一方の鳥栖はチームに加入して2年目となるMF早坂が活躍。時間が経過するにつれてプレーに関与するシーンが増えていって、両チームを通して、もっとも存在感を示したといえる。

MF早坂はJFLのHonda FCから加入してきた選手で、攻撃的なポジションならどこでもこなす。183?と高さもあるが、運動量もあって、使い勝手のいい選手である。昨シーズンから、ユン・ジョンファン監督に重宝されており、移籍1年目から36試合に出場して4ゴールを挙げたが、攻撃的なポジションで起用されたにもかかわらずに4ゴールというのはさびしい数字でレベルアップが求められるが、この試合では期待に応えるプレーを見せた。
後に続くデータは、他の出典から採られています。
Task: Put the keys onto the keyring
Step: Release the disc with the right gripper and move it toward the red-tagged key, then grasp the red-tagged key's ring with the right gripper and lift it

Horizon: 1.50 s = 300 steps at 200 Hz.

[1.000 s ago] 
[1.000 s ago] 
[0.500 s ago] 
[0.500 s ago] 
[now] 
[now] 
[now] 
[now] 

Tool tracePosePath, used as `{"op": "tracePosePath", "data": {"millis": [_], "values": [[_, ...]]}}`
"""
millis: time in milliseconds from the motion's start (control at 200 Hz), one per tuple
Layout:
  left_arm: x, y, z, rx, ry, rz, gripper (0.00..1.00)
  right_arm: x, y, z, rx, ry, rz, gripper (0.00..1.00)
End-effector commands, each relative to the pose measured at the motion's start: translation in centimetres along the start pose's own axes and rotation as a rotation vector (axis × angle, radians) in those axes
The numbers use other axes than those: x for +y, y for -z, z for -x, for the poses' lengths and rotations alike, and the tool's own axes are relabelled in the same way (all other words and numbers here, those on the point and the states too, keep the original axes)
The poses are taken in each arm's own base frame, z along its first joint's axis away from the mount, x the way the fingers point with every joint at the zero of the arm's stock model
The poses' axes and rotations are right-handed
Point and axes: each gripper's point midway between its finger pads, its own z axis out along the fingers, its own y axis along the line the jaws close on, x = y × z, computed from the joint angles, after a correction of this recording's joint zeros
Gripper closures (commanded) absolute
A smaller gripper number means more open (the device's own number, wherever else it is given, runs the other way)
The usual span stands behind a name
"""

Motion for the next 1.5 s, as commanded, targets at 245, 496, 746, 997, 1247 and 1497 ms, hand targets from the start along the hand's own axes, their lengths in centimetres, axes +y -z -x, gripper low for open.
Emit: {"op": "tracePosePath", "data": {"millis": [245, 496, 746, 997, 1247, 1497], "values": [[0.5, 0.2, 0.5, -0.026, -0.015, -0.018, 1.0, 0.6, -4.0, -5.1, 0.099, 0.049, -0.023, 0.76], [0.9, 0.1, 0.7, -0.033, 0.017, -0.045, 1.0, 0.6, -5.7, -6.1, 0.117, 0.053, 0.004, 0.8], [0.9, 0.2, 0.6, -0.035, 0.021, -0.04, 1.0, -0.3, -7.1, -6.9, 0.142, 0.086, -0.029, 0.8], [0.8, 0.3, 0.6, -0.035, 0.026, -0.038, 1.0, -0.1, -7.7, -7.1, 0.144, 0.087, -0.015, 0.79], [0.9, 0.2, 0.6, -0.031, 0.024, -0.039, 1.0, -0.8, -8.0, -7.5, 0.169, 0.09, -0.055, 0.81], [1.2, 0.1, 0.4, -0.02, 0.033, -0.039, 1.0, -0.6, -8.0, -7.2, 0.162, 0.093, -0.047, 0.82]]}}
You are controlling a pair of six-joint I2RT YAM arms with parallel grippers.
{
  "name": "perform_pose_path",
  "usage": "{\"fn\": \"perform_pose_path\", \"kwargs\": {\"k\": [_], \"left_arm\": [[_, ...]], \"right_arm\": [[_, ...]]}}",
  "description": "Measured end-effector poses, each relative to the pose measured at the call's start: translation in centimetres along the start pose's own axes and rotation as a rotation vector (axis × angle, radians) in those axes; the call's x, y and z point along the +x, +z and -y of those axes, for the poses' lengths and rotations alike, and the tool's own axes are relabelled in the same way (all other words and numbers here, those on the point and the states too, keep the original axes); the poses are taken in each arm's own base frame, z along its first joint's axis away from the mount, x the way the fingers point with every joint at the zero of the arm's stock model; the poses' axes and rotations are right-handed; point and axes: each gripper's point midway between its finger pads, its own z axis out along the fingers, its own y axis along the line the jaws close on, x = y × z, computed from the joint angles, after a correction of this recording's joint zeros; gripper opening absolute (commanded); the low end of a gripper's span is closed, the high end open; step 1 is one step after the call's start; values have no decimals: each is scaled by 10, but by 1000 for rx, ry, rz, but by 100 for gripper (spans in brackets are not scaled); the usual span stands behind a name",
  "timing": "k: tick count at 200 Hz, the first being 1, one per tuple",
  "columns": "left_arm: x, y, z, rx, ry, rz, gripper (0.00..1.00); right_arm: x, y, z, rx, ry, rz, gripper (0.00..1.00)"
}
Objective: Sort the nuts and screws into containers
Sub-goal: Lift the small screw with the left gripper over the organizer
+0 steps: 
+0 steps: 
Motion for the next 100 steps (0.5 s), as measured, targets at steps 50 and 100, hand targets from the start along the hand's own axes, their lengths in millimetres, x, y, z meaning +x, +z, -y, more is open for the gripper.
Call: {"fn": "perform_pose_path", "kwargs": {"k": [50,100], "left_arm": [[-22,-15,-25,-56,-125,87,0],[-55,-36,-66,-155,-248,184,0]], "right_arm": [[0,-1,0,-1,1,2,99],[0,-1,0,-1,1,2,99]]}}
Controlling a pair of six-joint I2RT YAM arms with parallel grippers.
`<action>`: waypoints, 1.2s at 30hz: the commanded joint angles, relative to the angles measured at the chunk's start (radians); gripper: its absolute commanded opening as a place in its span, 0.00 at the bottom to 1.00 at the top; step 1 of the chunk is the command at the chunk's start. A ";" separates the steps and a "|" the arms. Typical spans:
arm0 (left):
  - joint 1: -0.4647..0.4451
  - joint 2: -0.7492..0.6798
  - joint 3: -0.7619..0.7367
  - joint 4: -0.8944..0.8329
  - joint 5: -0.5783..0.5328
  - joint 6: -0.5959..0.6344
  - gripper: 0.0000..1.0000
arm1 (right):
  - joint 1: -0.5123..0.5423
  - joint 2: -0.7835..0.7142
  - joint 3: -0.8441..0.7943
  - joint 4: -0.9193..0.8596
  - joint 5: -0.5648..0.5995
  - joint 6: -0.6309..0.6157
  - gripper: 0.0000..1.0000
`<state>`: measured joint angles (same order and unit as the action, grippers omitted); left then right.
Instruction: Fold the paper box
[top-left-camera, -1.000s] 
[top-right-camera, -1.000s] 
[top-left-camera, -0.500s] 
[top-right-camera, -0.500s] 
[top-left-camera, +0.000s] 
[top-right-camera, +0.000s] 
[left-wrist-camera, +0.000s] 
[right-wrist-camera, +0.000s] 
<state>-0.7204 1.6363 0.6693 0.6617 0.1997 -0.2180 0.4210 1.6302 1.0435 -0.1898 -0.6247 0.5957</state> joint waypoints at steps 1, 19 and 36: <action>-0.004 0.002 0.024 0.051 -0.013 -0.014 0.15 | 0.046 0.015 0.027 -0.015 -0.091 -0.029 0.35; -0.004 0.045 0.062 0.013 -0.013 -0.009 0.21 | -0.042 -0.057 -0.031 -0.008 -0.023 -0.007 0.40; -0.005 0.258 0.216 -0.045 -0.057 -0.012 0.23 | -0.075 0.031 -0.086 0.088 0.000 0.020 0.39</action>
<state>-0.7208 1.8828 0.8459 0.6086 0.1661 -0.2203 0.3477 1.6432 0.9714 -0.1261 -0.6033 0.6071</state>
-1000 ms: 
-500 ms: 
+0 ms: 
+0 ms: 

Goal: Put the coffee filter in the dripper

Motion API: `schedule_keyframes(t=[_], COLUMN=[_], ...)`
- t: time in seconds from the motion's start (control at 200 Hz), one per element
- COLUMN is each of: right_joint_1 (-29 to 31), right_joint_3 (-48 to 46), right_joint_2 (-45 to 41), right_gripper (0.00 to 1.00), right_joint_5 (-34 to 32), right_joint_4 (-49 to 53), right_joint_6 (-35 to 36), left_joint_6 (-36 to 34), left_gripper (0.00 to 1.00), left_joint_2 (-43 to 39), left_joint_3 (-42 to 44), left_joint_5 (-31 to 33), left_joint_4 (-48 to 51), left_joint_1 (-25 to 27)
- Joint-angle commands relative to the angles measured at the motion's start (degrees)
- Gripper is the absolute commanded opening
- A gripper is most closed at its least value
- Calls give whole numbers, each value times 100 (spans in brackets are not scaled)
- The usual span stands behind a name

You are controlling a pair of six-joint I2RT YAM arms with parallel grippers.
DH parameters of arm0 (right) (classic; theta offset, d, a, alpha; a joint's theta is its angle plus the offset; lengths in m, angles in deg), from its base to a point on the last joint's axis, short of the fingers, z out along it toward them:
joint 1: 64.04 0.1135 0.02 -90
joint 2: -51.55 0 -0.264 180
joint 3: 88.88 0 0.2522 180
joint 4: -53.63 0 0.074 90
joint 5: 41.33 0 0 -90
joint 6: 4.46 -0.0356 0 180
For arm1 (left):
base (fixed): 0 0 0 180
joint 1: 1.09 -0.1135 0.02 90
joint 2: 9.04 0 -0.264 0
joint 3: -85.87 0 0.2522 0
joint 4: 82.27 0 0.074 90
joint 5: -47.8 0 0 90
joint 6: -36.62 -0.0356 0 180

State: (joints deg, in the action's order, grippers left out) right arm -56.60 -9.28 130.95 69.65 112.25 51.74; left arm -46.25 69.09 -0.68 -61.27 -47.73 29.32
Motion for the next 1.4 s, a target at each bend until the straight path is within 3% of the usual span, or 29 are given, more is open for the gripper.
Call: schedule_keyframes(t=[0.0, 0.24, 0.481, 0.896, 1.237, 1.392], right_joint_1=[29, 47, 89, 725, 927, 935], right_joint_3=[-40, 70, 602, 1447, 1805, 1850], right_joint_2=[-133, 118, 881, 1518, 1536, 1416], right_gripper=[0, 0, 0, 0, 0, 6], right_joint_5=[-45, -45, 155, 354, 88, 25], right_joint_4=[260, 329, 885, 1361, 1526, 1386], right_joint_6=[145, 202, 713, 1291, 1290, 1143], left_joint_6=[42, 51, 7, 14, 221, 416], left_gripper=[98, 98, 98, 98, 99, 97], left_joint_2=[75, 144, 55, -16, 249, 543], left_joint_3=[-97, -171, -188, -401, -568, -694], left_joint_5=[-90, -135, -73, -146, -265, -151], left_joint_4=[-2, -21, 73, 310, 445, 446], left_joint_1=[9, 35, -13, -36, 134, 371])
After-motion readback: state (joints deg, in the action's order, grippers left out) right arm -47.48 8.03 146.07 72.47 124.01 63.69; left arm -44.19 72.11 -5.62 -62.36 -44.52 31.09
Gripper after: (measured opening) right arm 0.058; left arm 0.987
鳥栖には昨シーズン13ゴールを挙げたFW豊田という絶対的なストライカーがいるが、その次に続く選手がおらず、「パンチ力不足」であったが、MF早坂が、コンスタントにこのレベルのプレーができるようになると、チームの総合力は大きく上昇するはずである。

■ 1トップで奮闘したFW野田

1トップでスタメン起用されたFW野田も好プレーを見せた。身体能力という点ではFW豊田に見劣りするが、ポストプレーは安定しており、技術もあるので、確実にボールがおさめることができる。2月に行われたプレシーズンマッチの浦和レッズ戦でも決勝ゴールを決めており、プロとしても、順調なスタートを切っている。

鳥栖は元韓国代表で2002年の日韓W杯にも出場しているユン・ジョンファン氏が監督に就任して1年目のシーズンであるが、ライセンスの問題で正式に監督になれなかっただけで、実際には2年目のシーズンであるが、チームの軸はFW豊田、DF木谷、GK室で固まっており、その周りの選手がどれだけ活躍できるかである。MF早坂、FW野田、MF國吉、MF岡本、MF藤田など、面白いプレースタイルを持つ選手が多く、彼らのブレークに期待したいところである。